■ TASK INPUTS
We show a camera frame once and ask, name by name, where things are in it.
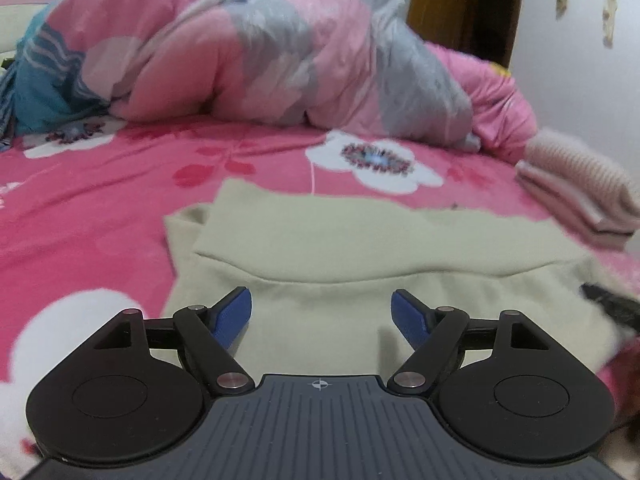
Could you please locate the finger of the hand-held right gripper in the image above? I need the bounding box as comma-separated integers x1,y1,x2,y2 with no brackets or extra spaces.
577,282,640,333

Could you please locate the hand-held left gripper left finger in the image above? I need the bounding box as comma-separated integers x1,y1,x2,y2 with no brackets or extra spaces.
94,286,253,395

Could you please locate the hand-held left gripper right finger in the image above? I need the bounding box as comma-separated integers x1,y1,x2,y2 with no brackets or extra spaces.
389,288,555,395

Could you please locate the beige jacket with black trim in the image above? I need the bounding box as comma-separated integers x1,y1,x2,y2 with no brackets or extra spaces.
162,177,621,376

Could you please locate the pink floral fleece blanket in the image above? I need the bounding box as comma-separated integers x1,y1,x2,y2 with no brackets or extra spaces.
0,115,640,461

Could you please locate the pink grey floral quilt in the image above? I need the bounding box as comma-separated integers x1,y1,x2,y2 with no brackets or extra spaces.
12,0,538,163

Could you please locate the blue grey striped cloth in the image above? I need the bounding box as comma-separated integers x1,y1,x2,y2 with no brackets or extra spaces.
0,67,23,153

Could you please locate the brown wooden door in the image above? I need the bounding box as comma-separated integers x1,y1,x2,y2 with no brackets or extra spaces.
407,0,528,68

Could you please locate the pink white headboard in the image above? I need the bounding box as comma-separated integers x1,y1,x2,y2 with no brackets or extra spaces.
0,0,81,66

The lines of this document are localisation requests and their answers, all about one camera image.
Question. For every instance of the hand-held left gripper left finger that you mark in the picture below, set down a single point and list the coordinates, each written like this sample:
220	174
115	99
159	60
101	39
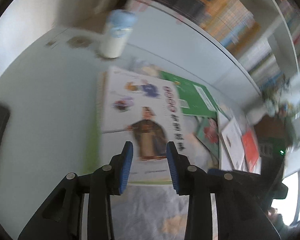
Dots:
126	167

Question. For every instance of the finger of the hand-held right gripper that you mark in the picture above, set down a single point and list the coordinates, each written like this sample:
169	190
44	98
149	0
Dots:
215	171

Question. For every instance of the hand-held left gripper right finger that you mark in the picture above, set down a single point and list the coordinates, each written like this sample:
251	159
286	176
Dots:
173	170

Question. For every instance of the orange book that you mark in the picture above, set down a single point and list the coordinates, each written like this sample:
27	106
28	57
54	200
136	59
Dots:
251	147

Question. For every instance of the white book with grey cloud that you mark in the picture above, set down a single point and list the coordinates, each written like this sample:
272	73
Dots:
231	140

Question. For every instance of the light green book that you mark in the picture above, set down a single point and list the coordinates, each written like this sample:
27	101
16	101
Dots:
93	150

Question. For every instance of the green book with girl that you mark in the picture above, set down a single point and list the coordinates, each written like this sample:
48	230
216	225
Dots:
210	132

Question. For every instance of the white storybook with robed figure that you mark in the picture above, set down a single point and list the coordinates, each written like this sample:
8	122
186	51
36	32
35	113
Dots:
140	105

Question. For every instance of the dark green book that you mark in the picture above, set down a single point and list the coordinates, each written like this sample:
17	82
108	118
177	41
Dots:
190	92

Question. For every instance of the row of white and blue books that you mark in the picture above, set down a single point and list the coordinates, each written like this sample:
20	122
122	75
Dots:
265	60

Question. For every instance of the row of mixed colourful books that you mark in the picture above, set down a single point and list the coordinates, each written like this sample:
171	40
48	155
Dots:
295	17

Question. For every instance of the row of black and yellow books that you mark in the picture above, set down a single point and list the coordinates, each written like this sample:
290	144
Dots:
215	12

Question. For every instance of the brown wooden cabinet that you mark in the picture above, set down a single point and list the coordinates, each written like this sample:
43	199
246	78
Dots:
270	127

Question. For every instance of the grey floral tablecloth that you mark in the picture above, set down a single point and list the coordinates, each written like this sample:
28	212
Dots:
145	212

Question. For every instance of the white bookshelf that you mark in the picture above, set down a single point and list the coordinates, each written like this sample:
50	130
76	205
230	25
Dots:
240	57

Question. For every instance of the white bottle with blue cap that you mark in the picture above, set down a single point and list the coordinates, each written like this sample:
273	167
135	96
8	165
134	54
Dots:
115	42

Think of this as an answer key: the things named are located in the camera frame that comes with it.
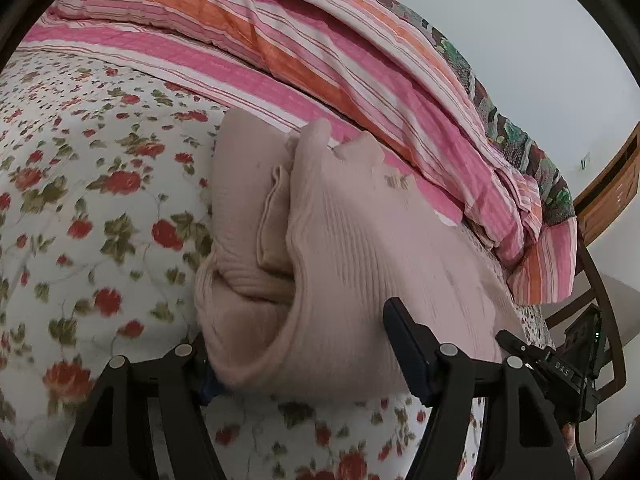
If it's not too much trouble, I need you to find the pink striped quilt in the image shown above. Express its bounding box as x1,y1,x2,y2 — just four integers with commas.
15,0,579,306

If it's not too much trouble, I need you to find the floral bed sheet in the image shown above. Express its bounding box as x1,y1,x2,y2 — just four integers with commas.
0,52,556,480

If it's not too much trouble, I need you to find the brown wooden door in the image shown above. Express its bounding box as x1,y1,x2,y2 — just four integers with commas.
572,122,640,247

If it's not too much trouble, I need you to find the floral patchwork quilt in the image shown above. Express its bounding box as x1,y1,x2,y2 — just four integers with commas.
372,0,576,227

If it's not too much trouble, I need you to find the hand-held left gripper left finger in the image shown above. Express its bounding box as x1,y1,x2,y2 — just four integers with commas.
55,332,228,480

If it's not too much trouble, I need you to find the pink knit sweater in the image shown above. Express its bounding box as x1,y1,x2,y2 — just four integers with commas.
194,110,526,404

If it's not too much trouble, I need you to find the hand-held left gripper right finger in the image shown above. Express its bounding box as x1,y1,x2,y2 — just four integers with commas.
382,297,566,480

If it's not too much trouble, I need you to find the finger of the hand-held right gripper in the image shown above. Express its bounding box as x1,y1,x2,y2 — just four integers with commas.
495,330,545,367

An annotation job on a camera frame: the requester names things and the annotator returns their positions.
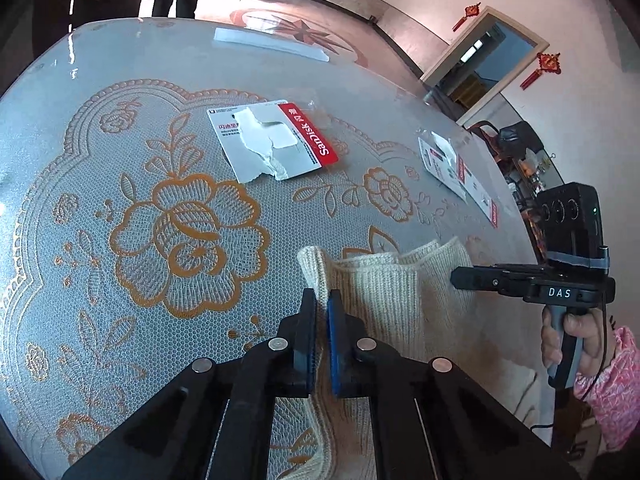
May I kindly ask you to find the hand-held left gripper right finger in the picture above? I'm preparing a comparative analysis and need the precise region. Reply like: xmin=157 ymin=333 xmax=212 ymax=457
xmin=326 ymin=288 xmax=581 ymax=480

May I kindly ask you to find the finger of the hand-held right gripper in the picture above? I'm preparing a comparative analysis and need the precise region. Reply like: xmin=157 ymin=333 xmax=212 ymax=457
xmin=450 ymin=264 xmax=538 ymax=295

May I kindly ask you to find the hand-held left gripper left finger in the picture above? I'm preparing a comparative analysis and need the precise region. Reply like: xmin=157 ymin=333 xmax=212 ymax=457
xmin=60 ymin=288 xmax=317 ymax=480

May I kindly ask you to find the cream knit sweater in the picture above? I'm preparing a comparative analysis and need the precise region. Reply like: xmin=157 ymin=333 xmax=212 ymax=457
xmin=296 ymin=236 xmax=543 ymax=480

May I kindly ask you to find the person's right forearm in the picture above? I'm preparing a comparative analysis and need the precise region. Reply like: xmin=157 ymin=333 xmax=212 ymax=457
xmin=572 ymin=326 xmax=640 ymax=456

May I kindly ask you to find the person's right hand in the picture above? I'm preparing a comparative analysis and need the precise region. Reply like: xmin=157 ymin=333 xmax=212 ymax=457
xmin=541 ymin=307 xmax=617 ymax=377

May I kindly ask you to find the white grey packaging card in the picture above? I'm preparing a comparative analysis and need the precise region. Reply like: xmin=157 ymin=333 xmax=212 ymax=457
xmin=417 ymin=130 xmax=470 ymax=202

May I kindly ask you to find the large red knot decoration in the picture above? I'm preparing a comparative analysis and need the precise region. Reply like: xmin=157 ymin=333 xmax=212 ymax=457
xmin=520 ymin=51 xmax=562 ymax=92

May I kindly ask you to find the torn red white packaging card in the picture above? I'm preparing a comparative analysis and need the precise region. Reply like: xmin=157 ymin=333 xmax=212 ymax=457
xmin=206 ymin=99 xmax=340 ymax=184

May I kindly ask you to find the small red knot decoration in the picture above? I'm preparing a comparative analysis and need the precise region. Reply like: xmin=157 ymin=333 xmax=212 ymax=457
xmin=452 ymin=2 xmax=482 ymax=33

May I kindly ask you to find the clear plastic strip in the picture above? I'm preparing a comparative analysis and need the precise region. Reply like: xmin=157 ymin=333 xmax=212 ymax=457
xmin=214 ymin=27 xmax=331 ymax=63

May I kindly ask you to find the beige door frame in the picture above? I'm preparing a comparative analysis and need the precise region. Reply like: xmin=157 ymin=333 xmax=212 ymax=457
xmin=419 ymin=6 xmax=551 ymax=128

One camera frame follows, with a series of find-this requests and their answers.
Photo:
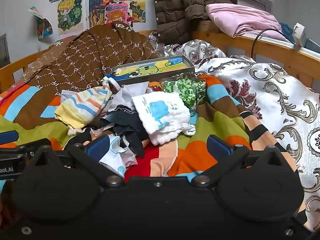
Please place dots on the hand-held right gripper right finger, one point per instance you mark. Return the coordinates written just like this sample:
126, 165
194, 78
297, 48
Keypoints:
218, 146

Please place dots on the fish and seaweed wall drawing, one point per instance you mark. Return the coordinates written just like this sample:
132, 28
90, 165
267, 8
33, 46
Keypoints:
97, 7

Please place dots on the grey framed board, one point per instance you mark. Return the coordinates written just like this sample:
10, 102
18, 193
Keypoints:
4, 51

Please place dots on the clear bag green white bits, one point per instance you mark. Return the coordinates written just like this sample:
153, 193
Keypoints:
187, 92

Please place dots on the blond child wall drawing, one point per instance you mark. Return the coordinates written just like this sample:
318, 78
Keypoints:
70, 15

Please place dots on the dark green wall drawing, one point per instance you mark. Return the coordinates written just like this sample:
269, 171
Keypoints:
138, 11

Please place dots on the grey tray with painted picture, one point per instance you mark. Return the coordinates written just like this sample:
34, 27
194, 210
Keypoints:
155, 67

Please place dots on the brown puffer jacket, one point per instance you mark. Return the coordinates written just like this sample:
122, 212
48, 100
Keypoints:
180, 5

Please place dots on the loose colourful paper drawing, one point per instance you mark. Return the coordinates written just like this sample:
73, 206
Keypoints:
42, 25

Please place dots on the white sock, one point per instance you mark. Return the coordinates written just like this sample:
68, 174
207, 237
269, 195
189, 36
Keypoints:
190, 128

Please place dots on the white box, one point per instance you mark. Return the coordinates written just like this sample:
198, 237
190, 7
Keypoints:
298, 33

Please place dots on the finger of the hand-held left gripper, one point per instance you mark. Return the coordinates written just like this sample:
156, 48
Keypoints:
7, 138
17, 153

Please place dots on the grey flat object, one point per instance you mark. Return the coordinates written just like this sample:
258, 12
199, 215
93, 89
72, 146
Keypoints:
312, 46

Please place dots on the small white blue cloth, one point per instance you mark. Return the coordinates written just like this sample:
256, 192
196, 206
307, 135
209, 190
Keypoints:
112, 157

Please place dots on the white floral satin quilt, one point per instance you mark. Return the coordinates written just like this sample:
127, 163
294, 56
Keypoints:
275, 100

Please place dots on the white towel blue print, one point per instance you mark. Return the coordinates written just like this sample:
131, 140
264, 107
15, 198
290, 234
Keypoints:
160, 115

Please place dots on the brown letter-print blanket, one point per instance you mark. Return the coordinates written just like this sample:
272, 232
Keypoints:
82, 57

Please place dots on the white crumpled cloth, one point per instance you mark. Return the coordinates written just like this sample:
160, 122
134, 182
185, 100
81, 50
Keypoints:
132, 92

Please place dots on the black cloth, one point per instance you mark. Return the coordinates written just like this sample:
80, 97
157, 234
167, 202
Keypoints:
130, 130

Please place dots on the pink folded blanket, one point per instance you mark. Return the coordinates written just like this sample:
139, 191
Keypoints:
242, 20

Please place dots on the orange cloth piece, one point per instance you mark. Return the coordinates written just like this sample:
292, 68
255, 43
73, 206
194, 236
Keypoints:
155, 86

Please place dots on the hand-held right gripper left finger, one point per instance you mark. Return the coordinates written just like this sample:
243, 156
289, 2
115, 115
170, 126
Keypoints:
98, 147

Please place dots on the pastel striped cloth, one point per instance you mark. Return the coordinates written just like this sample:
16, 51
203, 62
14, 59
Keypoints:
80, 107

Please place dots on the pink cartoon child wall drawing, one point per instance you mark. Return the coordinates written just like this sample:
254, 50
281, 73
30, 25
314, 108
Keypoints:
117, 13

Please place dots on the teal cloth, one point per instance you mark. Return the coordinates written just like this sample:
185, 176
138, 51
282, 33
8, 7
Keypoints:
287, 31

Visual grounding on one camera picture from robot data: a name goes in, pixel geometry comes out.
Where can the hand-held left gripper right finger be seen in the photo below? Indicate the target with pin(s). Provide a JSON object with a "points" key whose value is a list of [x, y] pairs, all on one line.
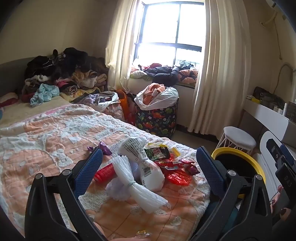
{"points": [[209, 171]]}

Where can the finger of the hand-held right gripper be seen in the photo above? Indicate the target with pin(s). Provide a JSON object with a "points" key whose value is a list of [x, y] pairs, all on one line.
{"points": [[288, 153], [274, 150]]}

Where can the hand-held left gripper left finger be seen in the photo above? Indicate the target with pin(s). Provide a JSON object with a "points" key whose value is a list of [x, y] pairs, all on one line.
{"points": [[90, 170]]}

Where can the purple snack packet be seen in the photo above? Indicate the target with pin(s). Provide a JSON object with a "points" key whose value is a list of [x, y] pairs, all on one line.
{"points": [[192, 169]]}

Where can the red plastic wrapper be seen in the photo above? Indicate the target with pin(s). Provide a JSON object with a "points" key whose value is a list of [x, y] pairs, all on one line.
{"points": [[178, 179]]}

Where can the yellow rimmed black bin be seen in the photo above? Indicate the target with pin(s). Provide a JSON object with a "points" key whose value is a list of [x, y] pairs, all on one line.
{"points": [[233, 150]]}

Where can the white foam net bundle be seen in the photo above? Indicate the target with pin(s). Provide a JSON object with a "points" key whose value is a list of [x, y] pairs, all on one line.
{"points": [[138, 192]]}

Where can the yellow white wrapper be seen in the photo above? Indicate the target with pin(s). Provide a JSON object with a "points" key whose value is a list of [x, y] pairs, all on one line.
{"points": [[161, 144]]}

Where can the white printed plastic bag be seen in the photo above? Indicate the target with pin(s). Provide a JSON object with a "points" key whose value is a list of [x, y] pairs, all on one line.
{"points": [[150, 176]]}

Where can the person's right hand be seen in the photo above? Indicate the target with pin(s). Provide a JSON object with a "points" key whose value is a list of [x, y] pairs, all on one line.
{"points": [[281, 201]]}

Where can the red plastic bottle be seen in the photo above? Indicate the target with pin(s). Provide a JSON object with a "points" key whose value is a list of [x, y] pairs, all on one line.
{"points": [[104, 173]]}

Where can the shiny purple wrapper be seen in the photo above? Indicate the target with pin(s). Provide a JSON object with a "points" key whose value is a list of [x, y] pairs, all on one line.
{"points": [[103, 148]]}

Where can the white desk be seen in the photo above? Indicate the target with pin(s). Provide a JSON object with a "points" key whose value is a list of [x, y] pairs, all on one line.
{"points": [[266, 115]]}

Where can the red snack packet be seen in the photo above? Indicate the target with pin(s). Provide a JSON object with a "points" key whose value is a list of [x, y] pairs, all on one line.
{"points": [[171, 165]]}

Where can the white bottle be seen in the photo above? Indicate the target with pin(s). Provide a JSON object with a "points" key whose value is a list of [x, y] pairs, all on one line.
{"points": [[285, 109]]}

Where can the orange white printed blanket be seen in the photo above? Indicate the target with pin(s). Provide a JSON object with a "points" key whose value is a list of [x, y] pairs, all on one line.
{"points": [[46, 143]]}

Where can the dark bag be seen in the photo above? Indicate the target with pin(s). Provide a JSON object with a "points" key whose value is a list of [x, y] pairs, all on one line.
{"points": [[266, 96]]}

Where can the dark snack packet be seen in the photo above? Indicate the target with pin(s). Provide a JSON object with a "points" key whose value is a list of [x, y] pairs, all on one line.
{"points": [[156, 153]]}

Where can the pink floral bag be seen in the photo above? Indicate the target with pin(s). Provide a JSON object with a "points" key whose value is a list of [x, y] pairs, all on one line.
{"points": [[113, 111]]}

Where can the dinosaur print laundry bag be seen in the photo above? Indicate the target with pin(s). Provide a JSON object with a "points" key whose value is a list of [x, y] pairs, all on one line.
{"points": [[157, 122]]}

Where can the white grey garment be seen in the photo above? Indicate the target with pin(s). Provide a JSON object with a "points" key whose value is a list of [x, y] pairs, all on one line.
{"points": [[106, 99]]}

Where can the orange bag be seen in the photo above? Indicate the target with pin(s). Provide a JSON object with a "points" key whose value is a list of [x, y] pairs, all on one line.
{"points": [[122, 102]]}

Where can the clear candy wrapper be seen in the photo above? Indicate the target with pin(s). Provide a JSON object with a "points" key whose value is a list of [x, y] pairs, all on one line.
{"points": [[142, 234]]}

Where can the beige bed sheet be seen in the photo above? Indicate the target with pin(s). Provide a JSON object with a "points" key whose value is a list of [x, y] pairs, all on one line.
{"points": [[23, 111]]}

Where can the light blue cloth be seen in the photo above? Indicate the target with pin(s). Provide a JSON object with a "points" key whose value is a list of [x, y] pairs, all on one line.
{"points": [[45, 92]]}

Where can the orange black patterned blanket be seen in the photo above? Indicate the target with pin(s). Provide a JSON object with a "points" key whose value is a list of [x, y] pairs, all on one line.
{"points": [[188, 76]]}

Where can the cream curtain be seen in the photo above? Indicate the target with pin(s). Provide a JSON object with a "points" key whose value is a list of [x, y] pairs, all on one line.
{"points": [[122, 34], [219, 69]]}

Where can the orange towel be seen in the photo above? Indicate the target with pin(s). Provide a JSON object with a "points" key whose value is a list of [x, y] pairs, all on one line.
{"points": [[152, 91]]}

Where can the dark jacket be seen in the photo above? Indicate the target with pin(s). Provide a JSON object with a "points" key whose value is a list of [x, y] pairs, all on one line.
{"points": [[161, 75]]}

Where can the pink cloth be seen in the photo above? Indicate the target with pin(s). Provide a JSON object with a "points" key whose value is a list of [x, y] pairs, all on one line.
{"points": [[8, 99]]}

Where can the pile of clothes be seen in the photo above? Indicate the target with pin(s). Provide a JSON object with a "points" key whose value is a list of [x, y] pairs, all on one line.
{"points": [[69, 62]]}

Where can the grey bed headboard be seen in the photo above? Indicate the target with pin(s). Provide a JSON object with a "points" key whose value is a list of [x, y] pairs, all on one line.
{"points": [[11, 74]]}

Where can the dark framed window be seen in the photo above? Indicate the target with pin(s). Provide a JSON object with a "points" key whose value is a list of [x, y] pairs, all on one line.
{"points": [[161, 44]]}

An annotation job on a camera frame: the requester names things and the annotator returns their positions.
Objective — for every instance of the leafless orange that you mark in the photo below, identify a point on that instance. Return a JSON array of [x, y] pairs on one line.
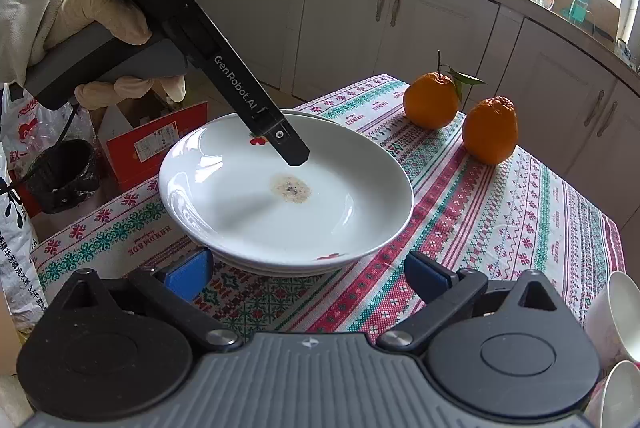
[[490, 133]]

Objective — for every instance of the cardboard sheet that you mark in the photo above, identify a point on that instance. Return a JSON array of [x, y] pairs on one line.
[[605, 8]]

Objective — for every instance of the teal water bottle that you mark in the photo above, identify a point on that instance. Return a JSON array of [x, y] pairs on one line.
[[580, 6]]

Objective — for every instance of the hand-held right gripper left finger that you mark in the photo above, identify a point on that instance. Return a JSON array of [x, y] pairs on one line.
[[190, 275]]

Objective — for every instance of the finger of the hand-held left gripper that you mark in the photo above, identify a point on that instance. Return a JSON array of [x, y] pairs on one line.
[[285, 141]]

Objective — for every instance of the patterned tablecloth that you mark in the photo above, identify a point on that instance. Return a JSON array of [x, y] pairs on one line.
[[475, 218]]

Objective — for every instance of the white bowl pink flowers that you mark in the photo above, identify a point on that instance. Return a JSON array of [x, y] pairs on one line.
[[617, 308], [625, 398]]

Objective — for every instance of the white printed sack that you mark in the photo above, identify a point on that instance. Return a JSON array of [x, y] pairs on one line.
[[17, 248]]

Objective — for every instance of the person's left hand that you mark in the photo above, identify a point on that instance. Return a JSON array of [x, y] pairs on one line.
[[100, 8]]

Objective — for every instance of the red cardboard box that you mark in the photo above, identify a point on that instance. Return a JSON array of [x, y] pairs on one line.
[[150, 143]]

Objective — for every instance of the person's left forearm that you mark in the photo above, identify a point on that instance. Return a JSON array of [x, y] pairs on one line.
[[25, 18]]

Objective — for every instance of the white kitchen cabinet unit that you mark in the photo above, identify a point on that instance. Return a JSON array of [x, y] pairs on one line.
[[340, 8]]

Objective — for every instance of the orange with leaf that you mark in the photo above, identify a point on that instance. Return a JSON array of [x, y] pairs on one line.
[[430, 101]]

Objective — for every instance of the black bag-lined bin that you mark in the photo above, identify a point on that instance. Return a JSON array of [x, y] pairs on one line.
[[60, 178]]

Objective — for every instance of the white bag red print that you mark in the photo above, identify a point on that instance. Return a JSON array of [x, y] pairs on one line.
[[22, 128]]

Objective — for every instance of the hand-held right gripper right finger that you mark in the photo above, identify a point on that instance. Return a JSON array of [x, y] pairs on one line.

■ ACTIVITY
Before answering, find the line with "The lines of" in the records above; then reproduce exactly each line from the first through that line, leaving out pictures.

■ ANSWER TO THE EXERCISE
We show a camera frame once and ask, name by name, where things are in it.
Could you please locate the finger of the hand-held right gripper in the image above? I need the bounding box as comma-separated integers x1,y1,x2,y2 with no brackets or extra spaces.
577,282,640,333

Could you please locate the hand-held left gripper left finger in the image above? I need the bounding box as comma-separated integers x1,y1,x2,y2 with no brackets or extra spaces.
94,286,253,395

Could you please locate the hand-held left gripper right finger in the image above? I need the bounding box as comma-separated integers x1,y1,x2,y2 with no brackets or extra spaces.
389,288,555,395

Could you please locate the beige jacket with black trim in the image above? I need the bounding box as comma-separated integers x1,y1,x2,y2 with no brackets or extra spaces.
162,177,621,376

Could you please locate the pink floral fleece blanket in the image above? I need the bounding box as comma-separated integers x1,y1,x2,y2 with no brackets or extra spaces.
0,115,640,461

Could you please locate the pink grey floral quilt in the image above? I need the bounding box as comma-separated integers x1,y1,x2,y2 with no brackets or extra spaces.
12,0,538,163

Could you please locate the blue grey striped cloth in the image above? I need the bounding box as comma-separated integers x1,y1,x2,y2 with no brackets or extra spaces.
0,67,23,153

Could you please locate the brown wooden door in the image above? I need the bounding box as comma-separated integers x1,y1,x2,y2 with no brackets or extra spaces.
407,0,528,68

Could you please locate the pink white headboard in the image above? I need the bounding box as comma-separated integers x1,y1,x2,y2 with no brackets or extra spaces.
0,0,81,66

The lines of this document are localisation requests and their answers, all about one camera image.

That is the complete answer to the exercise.